Zuletzt ist seine Familie 2009 von Florida nach Shanghai gezogen. Während er und seine Frau Gabi davon schnell begeistert waren, brauchte es vor allem für die damals 14-jährige Tochter Linda noch einiges an Überzeugungsarbeit. Das Mädchen wusste sich jedoch zu helfen: Über Facebook fand sie ein norwegisches Mädchen an ihrer zukünftigen Schule in Shanghai und freundete sich mit ihr an. Das half ihr nicht nur bei der Eingewöhnung, die Freundschaft besteht bis heute.
„Wir haben unseren Kindern gesagt: Wir machen das nur, wenn es für euch in Ordnung ist”, erzählt Gabi Burchhart. Solch ein Gespräch sei genau das richtige, findet auch Gesa Krämer. Sie weist auf die große Bedeutung der Familie als Basis und Rückzugsort vor allem in den ersten Wochen im Ausland hin.
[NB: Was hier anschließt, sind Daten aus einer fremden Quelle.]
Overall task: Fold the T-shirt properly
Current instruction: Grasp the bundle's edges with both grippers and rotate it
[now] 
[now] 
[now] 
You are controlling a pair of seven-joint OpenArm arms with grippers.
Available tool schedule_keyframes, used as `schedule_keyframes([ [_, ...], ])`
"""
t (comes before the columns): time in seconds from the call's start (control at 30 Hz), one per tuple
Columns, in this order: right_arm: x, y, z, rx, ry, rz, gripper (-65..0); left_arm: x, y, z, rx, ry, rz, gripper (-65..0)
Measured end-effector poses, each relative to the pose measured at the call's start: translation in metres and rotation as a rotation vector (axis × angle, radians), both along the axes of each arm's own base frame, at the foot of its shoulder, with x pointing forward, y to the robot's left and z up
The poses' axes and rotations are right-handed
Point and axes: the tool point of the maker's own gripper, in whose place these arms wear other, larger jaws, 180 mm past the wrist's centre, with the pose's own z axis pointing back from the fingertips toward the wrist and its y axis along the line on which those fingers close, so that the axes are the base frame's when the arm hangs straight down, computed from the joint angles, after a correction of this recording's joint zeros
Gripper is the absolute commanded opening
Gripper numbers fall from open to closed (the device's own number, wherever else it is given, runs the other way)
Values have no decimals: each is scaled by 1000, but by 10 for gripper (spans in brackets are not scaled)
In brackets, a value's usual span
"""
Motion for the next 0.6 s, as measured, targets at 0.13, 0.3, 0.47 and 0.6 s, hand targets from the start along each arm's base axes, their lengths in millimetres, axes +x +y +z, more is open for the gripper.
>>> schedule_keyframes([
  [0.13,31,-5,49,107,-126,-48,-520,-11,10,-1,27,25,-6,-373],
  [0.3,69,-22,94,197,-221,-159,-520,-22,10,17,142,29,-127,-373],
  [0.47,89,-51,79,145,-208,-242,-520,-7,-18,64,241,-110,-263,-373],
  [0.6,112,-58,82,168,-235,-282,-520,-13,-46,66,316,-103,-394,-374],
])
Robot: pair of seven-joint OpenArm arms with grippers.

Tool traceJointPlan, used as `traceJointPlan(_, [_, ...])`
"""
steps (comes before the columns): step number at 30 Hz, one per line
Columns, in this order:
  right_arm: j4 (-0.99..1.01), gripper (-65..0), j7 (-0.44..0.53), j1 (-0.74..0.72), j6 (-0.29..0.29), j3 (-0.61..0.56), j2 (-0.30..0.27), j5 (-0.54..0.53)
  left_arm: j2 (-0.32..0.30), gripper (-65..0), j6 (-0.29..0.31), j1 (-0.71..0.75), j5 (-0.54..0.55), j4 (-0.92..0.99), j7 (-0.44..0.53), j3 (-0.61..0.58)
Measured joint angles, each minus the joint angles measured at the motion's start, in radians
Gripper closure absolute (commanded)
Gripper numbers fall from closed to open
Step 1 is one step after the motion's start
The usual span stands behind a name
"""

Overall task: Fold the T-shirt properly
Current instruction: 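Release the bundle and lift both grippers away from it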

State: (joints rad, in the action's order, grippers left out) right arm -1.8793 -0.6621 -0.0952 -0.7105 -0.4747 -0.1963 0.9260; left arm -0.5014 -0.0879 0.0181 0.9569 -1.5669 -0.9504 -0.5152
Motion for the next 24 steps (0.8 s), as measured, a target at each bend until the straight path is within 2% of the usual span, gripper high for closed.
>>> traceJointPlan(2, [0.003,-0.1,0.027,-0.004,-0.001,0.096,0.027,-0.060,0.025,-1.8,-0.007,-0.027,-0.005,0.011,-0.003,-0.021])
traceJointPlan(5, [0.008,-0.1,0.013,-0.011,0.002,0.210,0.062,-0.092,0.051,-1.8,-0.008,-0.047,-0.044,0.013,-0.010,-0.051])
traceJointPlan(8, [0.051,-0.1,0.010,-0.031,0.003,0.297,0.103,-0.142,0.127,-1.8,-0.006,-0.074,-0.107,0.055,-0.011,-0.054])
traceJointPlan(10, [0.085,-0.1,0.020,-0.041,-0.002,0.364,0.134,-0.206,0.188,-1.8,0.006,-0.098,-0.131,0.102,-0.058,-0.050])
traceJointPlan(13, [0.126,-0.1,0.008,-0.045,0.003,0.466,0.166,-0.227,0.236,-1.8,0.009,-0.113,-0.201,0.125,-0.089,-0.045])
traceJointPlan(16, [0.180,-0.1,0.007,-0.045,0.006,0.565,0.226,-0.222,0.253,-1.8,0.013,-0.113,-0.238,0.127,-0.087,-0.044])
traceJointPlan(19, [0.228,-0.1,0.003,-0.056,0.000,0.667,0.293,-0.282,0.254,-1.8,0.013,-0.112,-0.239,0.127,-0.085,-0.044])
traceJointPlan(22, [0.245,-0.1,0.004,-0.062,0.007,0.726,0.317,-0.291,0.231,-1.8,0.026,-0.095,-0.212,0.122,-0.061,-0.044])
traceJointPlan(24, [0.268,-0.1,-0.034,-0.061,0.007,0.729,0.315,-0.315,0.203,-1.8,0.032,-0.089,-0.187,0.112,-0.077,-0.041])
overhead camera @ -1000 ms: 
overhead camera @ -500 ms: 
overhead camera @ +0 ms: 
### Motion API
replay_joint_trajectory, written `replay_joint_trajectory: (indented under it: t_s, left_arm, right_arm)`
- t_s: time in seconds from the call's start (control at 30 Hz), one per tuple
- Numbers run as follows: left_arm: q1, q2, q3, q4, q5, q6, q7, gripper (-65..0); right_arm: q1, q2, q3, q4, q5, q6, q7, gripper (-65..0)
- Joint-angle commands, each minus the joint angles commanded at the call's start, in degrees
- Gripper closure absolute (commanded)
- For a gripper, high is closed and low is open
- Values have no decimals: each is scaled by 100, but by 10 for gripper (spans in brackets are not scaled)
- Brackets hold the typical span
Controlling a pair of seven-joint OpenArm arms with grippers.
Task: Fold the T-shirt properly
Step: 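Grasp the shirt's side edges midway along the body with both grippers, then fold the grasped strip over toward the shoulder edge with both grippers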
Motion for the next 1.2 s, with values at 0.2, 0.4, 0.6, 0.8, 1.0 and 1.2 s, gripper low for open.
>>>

Doch schon lange vor der großen Reise gilt es, das fremde Land gerade kleineren Kindern so erfahrbar wie möglich zu machen, sagt Autorin Krämer: „Man sollte alle Sinne ansprechen: Bilder und Filme anschauen, kleine Gegenstände besorgen oder landestypische Gerichte essen”. Schulkinder können sich über einen Besuch der Internetseiten der Auslandsschule mit ihrem neuen Umfeld vertraut machen.
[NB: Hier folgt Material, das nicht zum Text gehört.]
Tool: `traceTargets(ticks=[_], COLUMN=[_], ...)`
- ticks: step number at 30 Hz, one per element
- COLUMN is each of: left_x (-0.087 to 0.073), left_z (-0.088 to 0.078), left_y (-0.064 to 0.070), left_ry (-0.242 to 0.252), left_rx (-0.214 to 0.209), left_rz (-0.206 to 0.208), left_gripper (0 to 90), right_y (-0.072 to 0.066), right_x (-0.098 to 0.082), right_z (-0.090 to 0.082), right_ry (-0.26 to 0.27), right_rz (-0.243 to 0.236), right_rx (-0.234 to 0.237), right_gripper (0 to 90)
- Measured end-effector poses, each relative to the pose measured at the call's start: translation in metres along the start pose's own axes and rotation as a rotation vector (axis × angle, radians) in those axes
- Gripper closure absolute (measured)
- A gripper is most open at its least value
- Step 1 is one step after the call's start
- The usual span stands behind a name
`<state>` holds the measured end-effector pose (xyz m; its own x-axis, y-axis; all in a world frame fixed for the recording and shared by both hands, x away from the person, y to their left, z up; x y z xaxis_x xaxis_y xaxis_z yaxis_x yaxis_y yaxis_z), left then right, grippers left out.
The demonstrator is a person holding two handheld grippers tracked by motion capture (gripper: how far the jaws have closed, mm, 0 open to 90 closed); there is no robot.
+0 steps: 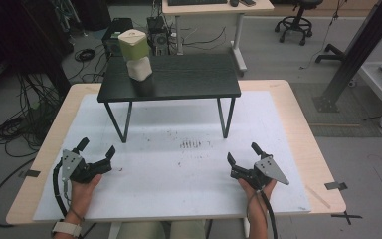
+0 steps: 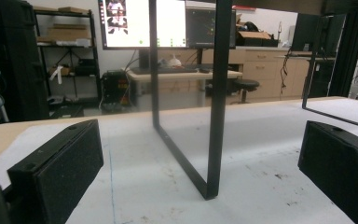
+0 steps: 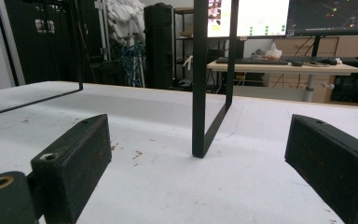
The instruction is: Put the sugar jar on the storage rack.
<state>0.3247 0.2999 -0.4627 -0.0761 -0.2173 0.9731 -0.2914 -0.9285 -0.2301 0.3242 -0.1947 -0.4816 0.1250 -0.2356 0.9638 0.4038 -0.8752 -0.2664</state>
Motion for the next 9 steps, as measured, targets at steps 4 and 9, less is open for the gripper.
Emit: traceTargets(ticks=[4, 9], left_x=[0.0000, 0.0000], left_z=[0.0000, 0.0000], left_y=[0.0000, 0.0000], left_ry=[0.000, 0.000], left_rx=[0.001, 0.001], left_rz=[0.000, -0.001], left_gripper=[0.2, 0.2], right_y=[0.0001, 0.0003], right_x=[0.0000, 0.0001], right_z=[0.0002, 0.0002], right_ry=[-0.004, -0.004], right_rz=[0.003, 0.005], right_rx=[-0.001, 0.000], right_gripper=[7.2, 7.0])
Point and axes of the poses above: each handheld gripper's, and its own axes: z roughly forward along the jaws, x roughly out of its top, y roughly to its right, the point moved 3 cm from there along z, roughly forward along the jaws, and after that the axes turned 14 degrees about z, right-handed, at the moved point
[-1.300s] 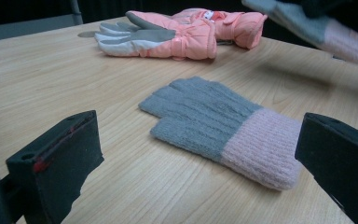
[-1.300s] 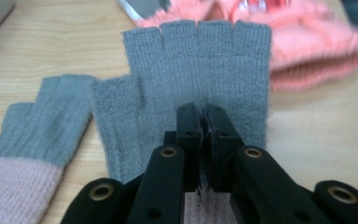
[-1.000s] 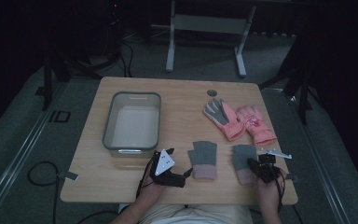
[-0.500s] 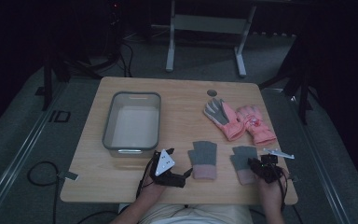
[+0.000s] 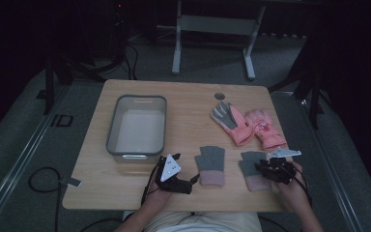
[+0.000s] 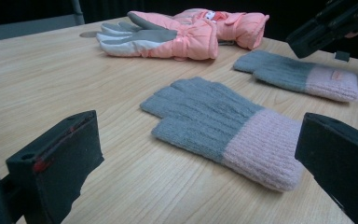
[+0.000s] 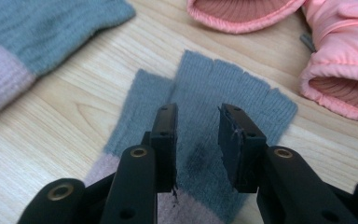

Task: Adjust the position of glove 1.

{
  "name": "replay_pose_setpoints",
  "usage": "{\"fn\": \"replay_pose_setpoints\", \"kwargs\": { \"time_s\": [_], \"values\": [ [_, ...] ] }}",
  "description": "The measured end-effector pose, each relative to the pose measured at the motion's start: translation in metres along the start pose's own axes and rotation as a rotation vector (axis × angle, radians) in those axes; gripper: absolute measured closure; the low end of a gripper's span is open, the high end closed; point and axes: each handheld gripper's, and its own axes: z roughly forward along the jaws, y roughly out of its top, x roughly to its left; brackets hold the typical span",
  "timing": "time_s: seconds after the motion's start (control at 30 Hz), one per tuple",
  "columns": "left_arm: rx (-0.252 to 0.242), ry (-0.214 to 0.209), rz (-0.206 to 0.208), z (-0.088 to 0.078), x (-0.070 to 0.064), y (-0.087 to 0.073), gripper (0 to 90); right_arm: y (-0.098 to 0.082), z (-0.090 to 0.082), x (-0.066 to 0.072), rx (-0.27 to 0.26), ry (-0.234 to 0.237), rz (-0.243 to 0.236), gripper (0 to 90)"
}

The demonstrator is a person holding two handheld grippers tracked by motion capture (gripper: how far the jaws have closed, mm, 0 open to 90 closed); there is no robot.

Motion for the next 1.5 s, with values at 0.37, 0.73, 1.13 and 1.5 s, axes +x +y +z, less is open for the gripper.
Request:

International aufgestellte Unternehmen wie die Siemens AG bieten ihren Mitarbeitern sogenannte Orientierungsreisen an ihren zukünftigen Einsatzort an. „Mögliche Wohnungen, Schulen und die gesamte Situation vor Ort können der Mitarbeiter und sein Partner dann schon kennenlernen”, erklärt Ekkehard Wirth. Er arbeitet im International Delegation Center (IDC) der Siemens AG in Erlangen, eine Spezialabteilung, die sich um die Auslandseinsätze von etwa 1700 Mitarbeitern kümmert. Wirth empfiehlt die Orientierungsreise sowohl Arbeitnehmern als auch Arbeitgebern: «Der Mitarbeiter kann viel schneller und besser in seinen Job starten, wenn sich auch seine Familie schon etwas auskennt”.
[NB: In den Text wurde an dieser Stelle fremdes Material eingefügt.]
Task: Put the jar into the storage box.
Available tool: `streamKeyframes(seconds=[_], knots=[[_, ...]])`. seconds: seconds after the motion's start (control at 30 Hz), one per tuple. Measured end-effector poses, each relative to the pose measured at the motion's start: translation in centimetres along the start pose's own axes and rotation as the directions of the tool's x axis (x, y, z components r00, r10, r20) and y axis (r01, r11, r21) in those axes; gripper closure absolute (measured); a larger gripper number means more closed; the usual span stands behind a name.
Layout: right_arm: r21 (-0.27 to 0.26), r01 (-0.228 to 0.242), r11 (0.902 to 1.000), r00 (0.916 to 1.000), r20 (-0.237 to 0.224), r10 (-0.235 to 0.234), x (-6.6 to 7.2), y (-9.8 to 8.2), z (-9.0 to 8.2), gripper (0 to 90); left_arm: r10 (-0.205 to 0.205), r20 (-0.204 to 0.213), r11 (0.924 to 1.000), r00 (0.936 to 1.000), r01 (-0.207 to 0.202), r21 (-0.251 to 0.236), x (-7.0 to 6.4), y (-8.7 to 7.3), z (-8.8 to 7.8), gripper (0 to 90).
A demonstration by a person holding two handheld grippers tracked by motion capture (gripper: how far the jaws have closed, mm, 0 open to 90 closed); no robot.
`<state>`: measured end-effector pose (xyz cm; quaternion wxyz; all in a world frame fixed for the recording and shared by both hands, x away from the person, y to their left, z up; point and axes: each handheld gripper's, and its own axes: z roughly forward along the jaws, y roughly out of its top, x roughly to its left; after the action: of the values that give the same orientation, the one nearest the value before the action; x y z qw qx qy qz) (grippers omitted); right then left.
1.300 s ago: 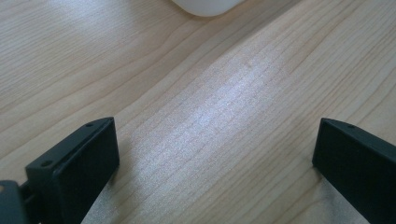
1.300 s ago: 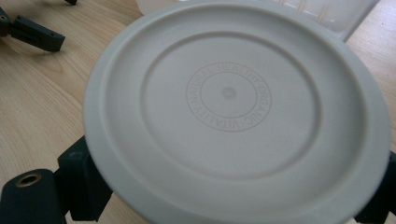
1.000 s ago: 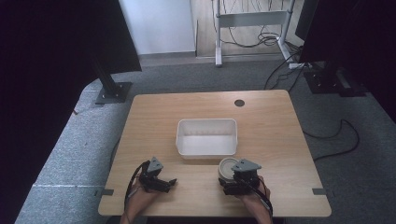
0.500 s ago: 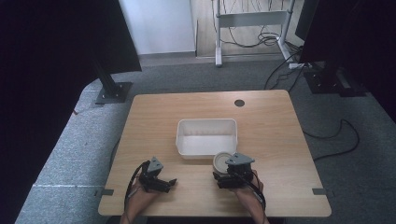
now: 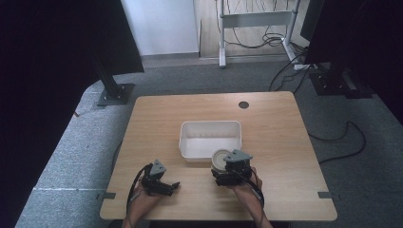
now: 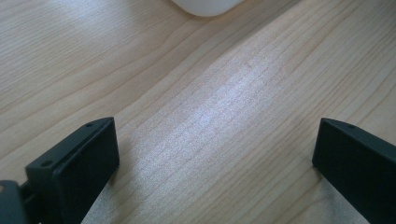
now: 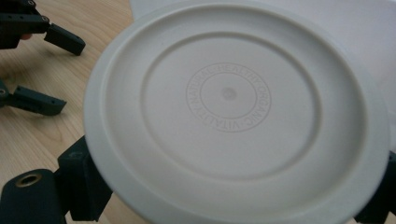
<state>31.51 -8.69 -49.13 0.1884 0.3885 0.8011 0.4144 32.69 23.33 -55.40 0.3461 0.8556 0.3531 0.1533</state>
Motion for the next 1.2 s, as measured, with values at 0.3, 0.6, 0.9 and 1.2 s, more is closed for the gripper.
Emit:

Doch auch ohne ein globales Unternehmen im Rücken finden Expat-Familien im Ausland viele hilfreiche Kontakte. Neben sozialen Netzwerken, über die alle Familienmitglieder gut die Verbindung zu alten Freunden aufrechterhalten können, nennt Gesa Krämer die englischsprachige Internetseite www.figt.org, Svetlana Lundgrens Tipp ist www.internations.org. „Die besten Kontakte entstehen aber über die internationalen Schulen”, sagt Lundgren, „auch bei den Handelskammern oder deutschen Kirchengemeinden findet man gut Anschluss”.Im Ausland Kontakt zu Familien in der gleichen Situation zu finden, sei gar nicht so schwer: Die Exoten erkennen sich leicht gegenseitig, glaubt Autorin Krämer. Viel schwieriger sei später die Heimkehr: „Die Freunde, andere Kinder und man selbst - alles hat sich verändert”.Um nicht einen Rückkehrer-Kulturschock zu riskieren, sollte die Heimreise deshalb mindestens genauso bewusst vorbereitet werden wie der Start in das Leben im Ausland.